- WORK TO COMPLETE
Repeat every entry exactly. Pictures stay out.

===== EXERCISE INPUT =====

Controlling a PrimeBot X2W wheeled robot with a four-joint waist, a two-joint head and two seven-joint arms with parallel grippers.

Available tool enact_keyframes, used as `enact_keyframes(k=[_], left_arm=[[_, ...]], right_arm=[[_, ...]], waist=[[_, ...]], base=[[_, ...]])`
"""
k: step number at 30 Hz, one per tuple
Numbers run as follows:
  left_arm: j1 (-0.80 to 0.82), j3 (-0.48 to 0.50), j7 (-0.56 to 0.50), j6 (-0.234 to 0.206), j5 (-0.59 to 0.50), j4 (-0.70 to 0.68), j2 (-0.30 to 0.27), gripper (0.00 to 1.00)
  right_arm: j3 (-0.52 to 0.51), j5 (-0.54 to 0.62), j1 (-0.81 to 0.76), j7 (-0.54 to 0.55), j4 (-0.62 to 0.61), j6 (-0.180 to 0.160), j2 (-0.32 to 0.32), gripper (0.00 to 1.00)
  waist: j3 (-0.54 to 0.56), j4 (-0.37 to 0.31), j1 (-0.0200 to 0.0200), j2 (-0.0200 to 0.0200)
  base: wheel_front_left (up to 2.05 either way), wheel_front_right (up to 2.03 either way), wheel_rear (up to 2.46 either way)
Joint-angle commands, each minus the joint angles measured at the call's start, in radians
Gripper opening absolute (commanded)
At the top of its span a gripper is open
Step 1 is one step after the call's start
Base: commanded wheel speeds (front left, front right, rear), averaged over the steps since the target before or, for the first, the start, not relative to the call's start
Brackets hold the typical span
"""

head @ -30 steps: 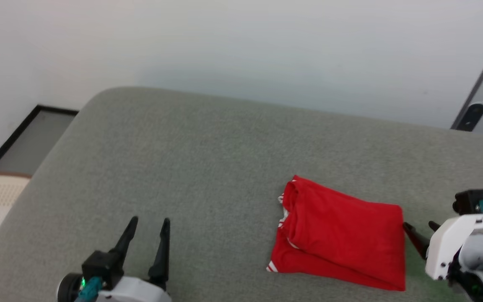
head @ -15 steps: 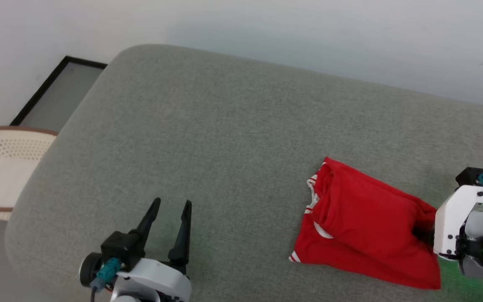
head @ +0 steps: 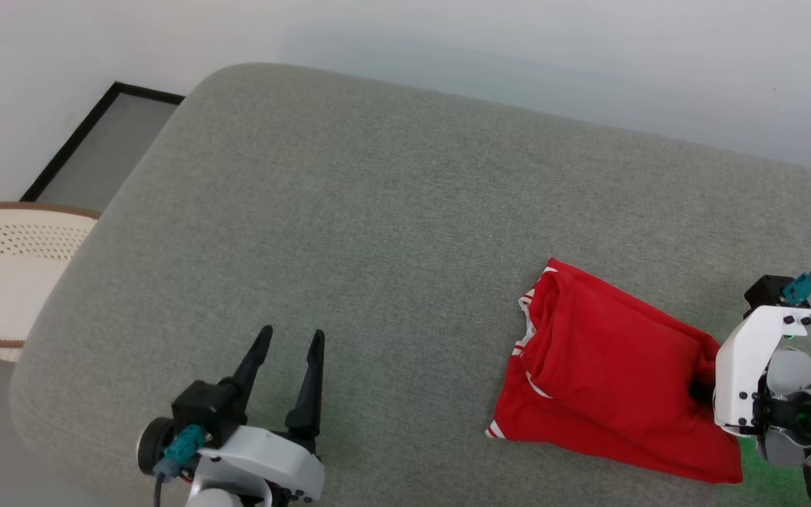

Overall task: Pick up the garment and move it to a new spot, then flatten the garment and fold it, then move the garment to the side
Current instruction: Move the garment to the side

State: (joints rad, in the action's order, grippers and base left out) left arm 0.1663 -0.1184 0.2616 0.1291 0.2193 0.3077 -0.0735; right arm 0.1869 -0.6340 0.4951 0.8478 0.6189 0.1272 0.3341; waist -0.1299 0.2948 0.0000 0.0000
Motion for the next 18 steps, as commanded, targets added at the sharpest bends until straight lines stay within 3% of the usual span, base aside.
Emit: enact_keyframes(k=[1,18], left_arm=[[0.008,0.001,0.004,0.002,0.001,0.002,-0.001,1.00],[0.000,-0.012,0.004,0.002,0.001,-0.017,-0.038,1.00]], right_arm=[[0.017,0.005,-0.062,0.004,0.027,0.006,-0.037,0.00],[-0.091,0.081,0.021,-0.119,0.043,0.002,0.048,0.00]], waist=[[0.004,-0.003,0.0000,0.0000],[0.039,-0.084,0.0000,0.0000]], base=[[0.00,0.00,0.00],[0.00,0.00,0.00]])
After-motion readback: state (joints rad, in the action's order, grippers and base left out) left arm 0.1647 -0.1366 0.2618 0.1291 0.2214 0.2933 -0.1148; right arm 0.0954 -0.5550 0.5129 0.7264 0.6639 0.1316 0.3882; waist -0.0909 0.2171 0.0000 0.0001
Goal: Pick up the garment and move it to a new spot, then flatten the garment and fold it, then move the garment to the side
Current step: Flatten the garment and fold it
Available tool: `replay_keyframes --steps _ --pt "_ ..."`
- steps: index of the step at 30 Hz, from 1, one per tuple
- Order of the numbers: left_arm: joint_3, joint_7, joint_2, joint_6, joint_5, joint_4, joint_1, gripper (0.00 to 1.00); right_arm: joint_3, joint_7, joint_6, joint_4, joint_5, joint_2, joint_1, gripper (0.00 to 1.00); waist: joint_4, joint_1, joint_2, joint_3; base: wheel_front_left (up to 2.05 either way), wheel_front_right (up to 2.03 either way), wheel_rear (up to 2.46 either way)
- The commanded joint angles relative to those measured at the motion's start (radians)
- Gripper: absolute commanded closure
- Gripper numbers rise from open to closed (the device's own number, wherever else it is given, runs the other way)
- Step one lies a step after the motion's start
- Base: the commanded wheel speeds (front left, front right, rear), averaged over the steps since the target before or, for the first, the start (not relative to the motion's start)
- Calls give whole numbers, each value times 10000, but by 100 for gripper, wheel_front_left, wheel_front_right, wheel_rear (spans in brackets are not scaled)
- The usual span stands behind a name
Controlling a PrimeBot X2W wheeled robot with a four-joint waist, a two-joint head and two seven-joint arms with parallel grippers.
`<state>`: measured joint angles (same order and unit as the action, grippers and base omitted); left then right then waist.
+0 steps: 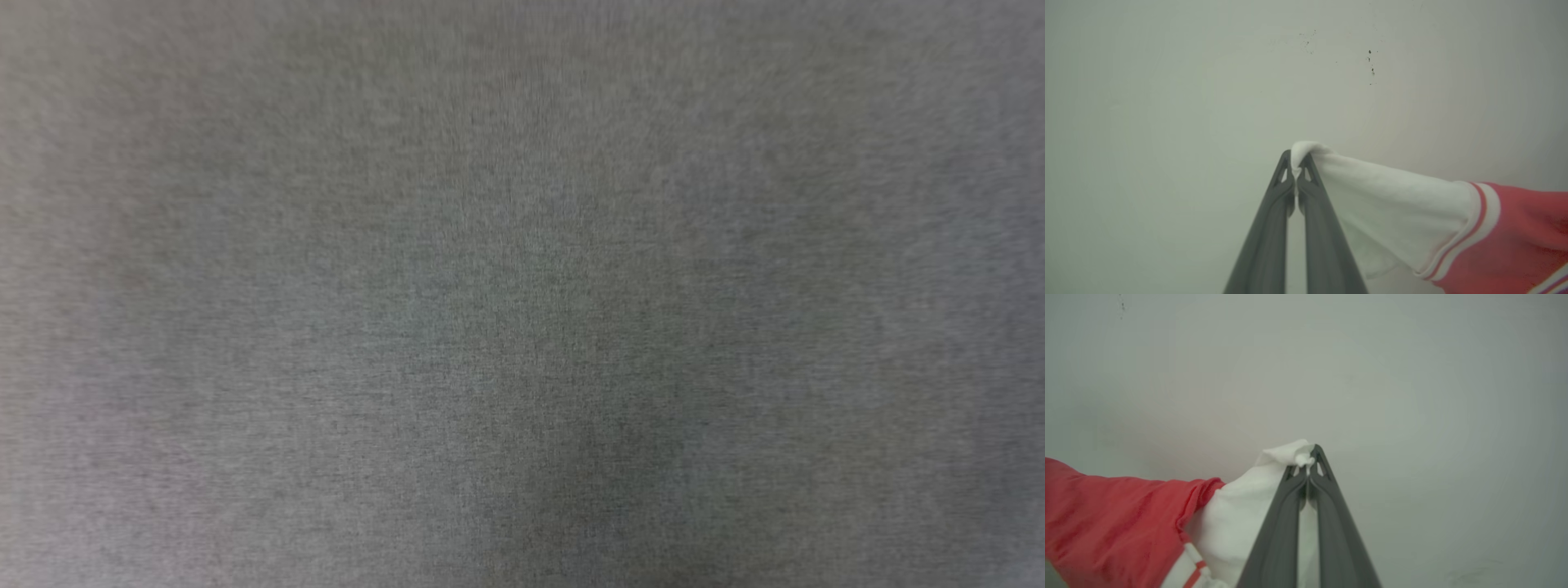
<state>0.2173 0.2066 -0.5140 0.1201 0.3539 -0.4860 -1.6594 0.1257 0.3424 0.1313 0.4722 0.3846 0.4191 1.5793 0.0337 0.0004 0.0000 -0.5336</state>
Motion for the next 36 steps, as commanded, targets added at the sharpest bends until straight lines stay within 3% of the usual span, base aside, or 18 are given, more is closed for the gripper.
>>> replay_keyframes --steps 1,8,14,20,25,36 --pt "45 -246 84 6 -101 -299 -337 100 5 -275 -11 261 -122 -64 303 100 -23 -4 0 -709 0 0 0" --pt "330 -1440 574 37 -164 -1961 -1336 100 83 -1221 -11 1733 -386 -315 1091 100 -298 -4 0 -1419 0 0 0" --pt "663 -2135 972 68 143 -2955 -534 100 557 -1496 -11 2714 -241 -324 398 100 -548 -4 0 -1552 0 0 0" --pt "1276 -2619 1154 96 524 -3451 1174 100 1382 -708 -11 3505 125 70 -992 100 -787 -4 0 -1137 0 0 0" --pt "1962 -2807 942 100 1016 -3421 3012 100 2035 316 -11 3732 885 468 -2435 100 -898 -4 0 -559 0 0 0" --pt "3322 -1790 97 91 2077 -2380 6719 100 2739 2713 -12 3595 2371 1527 -5579 100 -1177 -4 0 1138 0 0 0"
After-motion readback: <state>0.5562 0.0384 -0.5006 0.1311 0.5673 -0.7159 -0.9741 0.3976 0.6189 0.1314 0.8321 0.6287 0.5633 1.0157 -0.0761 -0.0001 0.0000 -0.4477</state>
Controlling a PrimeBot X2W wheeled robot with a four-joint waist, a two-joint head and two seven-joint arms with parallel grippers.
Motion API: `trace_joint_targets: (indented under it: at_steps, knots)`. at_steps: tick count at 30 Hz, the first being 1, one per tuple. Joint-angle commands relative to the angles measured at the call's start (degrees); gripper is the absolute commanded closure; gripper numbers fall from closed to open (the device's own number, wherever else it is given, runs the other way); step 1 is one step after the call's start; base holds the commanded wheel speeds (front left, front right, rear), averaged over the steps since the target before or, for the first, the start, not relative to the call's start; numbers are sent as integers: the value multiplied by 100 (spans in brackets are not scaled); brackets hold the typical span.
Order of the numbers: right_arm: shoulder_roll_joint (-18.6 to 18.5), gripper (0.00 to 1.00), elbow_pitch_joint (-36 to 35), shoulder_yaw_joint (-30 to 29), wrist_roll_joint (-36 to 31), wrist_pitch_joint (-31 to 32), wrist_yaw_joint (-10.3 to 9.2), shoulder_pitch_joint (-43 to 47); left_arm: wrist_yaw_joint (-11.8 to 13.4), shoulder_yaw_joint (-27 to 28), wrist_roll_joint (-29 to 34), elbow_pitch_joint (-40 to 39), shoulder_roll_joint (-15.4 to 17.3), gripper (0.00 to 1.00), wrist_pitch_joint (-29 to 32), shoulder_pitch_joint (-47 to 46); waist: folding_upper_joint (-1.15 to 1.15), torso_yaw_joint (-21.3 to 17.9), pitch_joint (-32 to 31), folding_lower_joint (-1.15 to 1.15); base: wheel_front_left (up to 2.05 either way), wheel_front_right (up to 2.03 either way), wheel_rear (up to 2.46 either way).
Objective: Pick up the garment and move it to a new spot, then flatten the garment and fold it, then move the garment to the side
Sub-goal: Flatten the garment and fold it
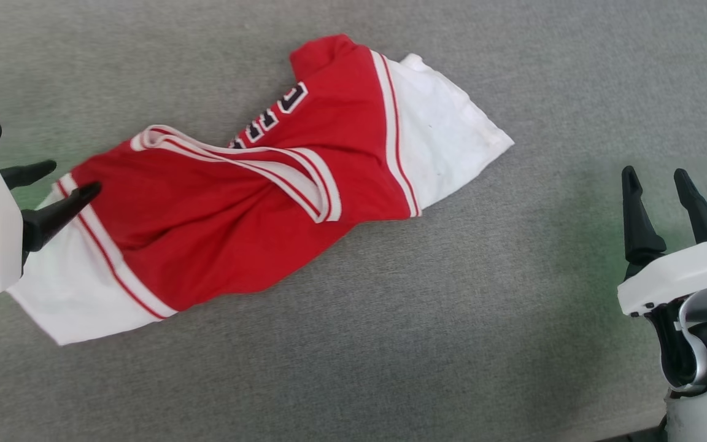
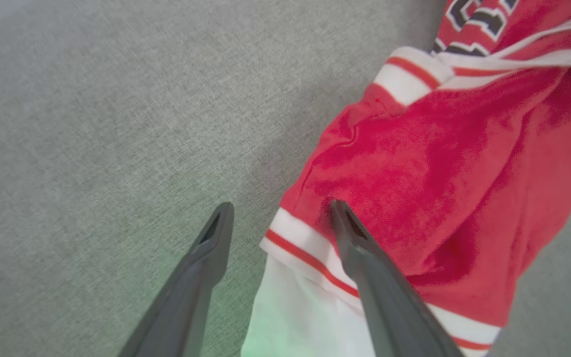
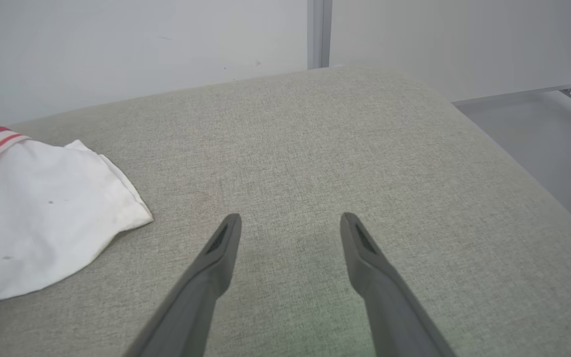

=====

- ANSWER TO THE PROBLEM
Controlling a PrimeBot X2W wheeled robot with a four-joint waist, a two-joint head and two seven-joint arms with parallel grippers.

Available tool enact_keyframes, used as `enact_keyframes(k=[_], left_arm=[[_, ...]], right_arm=[[_, ...]], waist=[[_, ...]], base=[[_, ...]])`
"""
k: step number at 30 Hz, one per tuple
Numbers run as follows:
  left_arm: j1 (-0.80 to 0.82), j3 (-0.48 to 0.50), j7 (-0.56 to 0.50), j6 (-0.234 to 0.206), j5 (-0.59 to 0.50), j4 (-0.70 to 0.68), j2 (-0.30 to 0.27), gripper (0.00 to 1.00)
  right_arm: j3 (-0.52 to 0.51), j5 (-0.54 to 0.62), j1 (-0.81 to 0.76), j7 (-0.54 to 0.55), j4 (-0.62 to 0.61), j6 (-0.180 to 0.160), j2 (-0.32 to 0.32), gripper (0.00 to 1.00)
  waist: j3 (-0.54 to 0.56), j4 (-0.37 to 0.31), j1 (-0.0200 to 0.0200), j2 (-0.0200 to 0.0200)
  base: wheel_front_left (up to 2.05 either way), wheel_front_right (up to 2.03 either way), wheel_rear (up to 2.46 either way)
Joint-angle commands, each minus the joint angles measured at the call's start, in radians
Gripper opening absolute (commanded)
At the top of its span a gripper is open
Step 1 is one step after the call's start
Base: commanded wheel speeds (front left, front right, rear), averaged over the steps since the target before or, for the first, the start, not relative to the call's start
Brackets hold the typical span
"""

head @ -30 steps: 
head @ -15 steps: 
head @ +0 steps: 

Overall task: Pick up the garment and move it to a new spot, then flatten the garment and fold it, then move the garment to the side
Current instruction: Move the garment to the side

State: (joints rad, in the action's order, grippers and base left out) left arm 0.1663 -0.1184 0.2616 0.1291 0.2193 0.3077 -0.0735; right arm 0.1869 -0.6340 0.4951 0.8478 0.6189 0.1272 0.3341; waist -0.1299 0.2948 0.0000 0.0000
Motion for the next 18 steps, as commanded, targets added at the sharpest bends until straight lines stay within 3% of the usual span, base aside.
Emit: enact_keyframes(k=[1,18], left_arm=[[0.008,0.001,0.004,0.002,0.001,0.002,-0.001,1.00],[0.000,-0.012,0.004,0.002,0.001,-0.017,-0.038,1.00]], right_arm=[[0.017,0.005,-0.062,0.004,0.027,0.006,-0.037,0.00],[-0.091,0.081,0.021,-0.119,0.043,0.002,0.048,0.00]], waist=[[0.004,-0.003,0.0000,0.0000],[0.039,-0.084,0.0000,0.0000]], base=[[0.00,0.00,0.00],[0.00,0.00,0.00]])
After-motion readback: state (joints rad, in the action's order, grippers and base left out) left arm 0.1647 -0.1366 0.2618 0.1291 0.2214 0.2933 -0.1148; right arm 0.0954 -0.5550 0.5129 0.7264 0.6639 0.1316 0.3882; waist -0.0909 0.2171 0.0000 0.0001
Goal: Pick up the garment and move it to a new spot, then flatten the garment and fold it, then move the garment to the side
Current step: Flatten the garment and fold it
Available tool: `replay_keyframes --steps _ --pt "_ ..."`
- steps: index of the step at 30 Hz, from 1, one per tuple
- Order of the numbers: left_arm: joint_3, joint_7, joint_2, joint_6, joint_5, joint_4, joint_1, gripper (0.00 to 1.00); right_arm: joint_3, joint_7, joint_6, joint_4, joint_5, joint_2, joint_1, gripper (0.00 to 1.00); waist: joint_4, joint_1, joint_2, joint_3; base: wheel_front_left (up to 2.05 either way), wheel_front_right (up to 2.03 either way), wheel_rear (up to 2.46 either way)
- The commanded joint angles relative to those measured at the motion's start (radians)
- Gripper: absolute commanded closure
- Gripper numbers rise from open to closed (the device's own number, wherever else it is given, runs the other way)
- Step one lies a step after the motion's start
- Base: the commanded wheel speeds (front left, front right, rear), averaged over the steps since the target before or, for the first, the start (not relative to the motion's start)
- Calls give whole numbers, each value times 10000, but by 100 for gripper, wheel_front_left, wheel_front_right, wheel_rear (spans in brackets are not scaled)
- The usual span stands behind a name
Controlling a PrimeBot X2W wheeled robot with a four-joint waist, a two-joint head and two seven-joint arms with parallel grippers.
`<state>`: measured joint angles (same order and unit as the action, grippers and base omitted); left then right then waist.
+0 steps: 
<state>0.2173 0.2066 -0.5140 0.1201 0.3539 -0.4860 -1.6594 0.1257 0.3424 0.1313 0.4722 0.3846 0.4191 1.5793 0.0337 0.0004 0.0000 -0.5336</state>
Motion for the next 36 steps, as commanded, targets added at the sharpest bends until straight lines stay within 3% of the usual span, base aside, or 18 are given, more is closed for the gripper.
>>> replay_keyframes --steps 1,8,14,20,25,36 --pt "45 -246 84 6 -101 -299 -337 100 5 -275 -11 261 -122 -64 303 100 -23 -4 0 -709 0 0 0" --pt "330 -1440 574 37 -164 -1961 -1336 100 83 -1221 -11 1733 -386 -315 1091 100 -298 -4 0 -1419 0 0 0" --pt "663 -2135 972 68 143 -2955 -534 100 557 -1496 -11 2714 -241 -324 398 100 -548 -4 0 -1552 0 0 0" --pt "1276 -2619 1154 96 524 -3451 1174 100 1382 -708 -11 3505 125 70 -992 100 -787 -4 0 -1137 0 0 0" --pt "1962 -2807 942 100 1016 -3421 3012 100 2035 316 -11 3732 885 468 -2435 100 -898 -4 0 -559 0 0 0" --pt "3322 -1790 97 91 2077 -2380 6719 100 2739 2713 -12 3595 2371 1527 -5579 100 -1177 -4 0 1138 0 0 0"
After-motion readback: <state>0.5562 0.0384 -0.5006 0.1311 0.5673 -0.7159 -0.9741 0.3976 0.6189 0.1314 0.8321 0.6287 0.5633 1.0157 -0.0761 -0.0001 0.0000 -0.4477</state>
Controlling a PrimeBot X2W wheeled robot with a four-joint waist, a two-joint head and two seven-joint arms with parallel grippers.
Motion API: `trace_joint_targets: (indented under it: at_steps, knots)`. at_steps: tick count at 30 Hz, the first being 1, one per tuple. Joint-angle commands relative to the angles measured at the call's start (degrees); gripper is the absolute commanded closure; gripper numbers fall from closed to open (the device's own number, wherever else it is given, runs the other way); step 1 is one step after the call's start; base holds the commanded wheel speeds (front left, front right, rear), averaged over the steps since the target before or, for the first, the start, not relative to the call's start; numbers are sent as integers: the value multiplied by 100 (spans in brackets are not scaled); brackets hold the typical span.
Order of the numbers: right_arm: shoulder_roll_joint (-18.6 to 18.5), gripper (0.00 to 1.00), elbow_pitch_joint (-36 to 35), shoulder_yaw_joint (-30 to 29), wrist_roll_joint (-36 to 31), wrist_pitch_joint (-31 to 32), wrist_yaw_joint (-10.3 to 9.2), shoulder_pitch_joint (-43 to 47); left_arm: wrist_yaw_joint (-11.8 to 13.4), shoulder_yaw_joint (-27 to 28), wrist_roll_joint (-29 to 34), elbow_pitch_joint (-40 to 39), shoulder_roll_joint (-15.4 to 17.3), gripper (0.00 to 1.00), wrist_pitch_joint (-29 to 32), shoulder_pitch_joint (-47 to 46); waist: folding_upper_joint (-1.15 to 1.15), torso_yaw_joint (-21.3 to 17.9), pitch_joint (-32 to 31), folding_lower_joint (-1.15 to 1.15); base: wheel_front_left (up to 2.05 either way), wheel_front_right (up to 2.03 either way), wheel_rear (up to 2.46 either way).
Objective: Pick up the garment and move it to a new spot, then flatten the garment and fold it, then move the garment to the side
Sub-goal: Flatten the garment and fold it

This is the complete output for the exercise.